8. Identification of the selected isolates.
According to the previous data, the isolates (B.S20, X.M9, A.S20, P.K12 and P.M9) was selected for identification. Using the Blast analysis of the 16S rRNA gene. The isolates (B.S20) was identified as Bacillus spizizenii strain, the isolates (X.M9) was identified as Stenotrophomonas rhizophila strain, the isolates (A.S20) was identified as Azotobacter vinelandii strain, the isolates (P.M9) was identified as Pseudomonas putida strain and the isolates (P.K12) was identified as Pseudomonas aeruginosa strain.
9. Pot experiment.
Effect of the plantation method, different salt concentrations in the irrigation water, and using PGPRs as a biofertilizer on the growth and yield parameters, sucrose % and proline contents of sugar beet cultivated in sandy soil. where showed the combined effect of the plantation method, salt concentration in the irrigation water, and using PGPRs as a biofertilizer revealed the highest significant increase in shoot height of 58 cm, root length of 24.33 cm, and shoot fresh weight of 203.33 g in plants cultivated by seeds, irrigation by tap water and inoculated by PGPRs compared to all the treatments. While the highest significant leaves number of 29.33 was recorded within sugar beet plants cultivated by seedlings, irrigated by tap water and inoculated by PGPRs. While the highest significant increase in root fresh weight of 186.67 g and root diameter of 6.30 cm within plants cultivated by seedling, inoculated by PGPRs and irrigated by tap water (control). The highest significant sucrose percentage of 14.61% was recorded within sugar beet plants cultivated by seedlings, inoculated by PGPRs as a biofertilizers and irrigated by 5000 ppm salt water. While the highest significant proline content of 12.04 mg/g dw was recorded within uninoculated sugar beet plants, cultivated by seedling, and irrigated by 5000 ppm.

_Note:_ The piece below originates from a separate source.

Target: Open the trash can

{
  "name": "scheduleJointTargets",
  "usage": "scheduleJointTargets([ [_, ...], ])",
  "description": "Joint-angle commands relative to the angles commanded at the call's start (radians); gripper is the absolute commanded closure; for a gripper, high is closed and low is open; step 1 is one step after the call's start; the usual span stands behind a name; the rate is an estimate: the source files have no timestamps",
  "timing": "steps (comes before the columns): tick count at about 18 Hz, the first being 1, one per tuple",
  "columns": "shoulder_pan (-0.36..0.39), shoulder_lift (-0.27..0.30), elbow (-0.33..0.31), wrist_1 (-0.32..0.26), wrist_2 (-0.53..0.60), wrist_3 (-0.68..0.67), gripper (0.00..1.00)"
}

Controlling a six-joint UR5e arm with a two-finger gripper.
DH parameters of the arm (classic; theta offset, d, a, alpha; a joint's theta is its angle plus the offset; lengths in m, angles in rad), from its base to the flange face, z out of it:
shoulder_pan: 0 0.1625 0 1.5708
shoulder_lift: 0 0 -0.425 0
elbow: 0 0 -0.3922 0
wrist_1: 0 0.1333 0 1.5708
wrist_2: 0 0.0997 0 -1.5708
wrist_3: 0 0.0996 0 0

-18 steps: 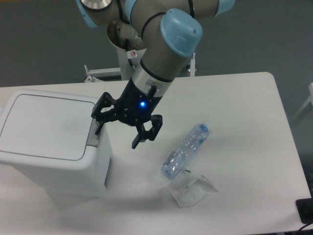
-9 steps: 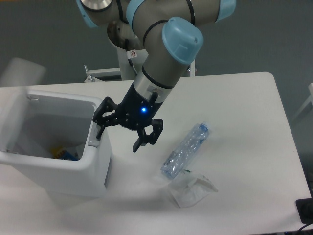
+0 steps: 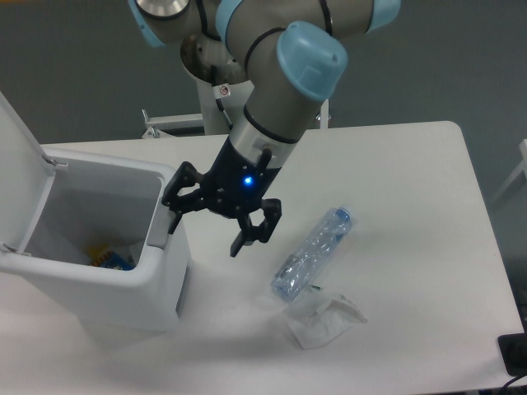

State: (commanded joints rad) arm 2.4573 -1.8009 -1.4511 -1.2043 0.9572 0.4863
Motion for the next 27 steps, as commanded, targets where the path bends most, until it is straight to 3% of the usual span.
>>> scheduleJointTargets([
  [5,0.064,-0.023,-0.002,0.019,0.003,0.021,0.00],
  [8,0.120,-0.054,0.009,0.022,0.032,0.110,0.00],
  [12,0.172,-0.133,0.075,0.022,0.197,0.241,0.00],
  [16,0.265,-0.204,0.083,0.058,0.412,0.434,0.00],
  [20,0.295,-0.213,0.072,0.061,0.489,0.604,0.00],
  [24,0.324,-0.236,0.083,0.060,0.518,0.620,0.00],
  [27,0.324,-0.230,0.069,0.055,0.525,0.734,0.00],
])
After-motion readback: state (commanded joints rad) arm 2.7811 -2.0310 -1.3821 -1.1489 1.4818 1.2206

At the end of pot experiment reveals the total count of the tested PGPR strains inoculated to sugar beet. Generally, the total count of all tested strains exhibited a decrease in their count by increasing the concentrations of salt in the irrigation water. The strain Stenotrophomonas rhizophila (X.M9) revealed the highest resistance to different salinities when compared to other PGPRs. These findings are consistent with prior research on the impact of various salt concentrations on the development of tested isolates.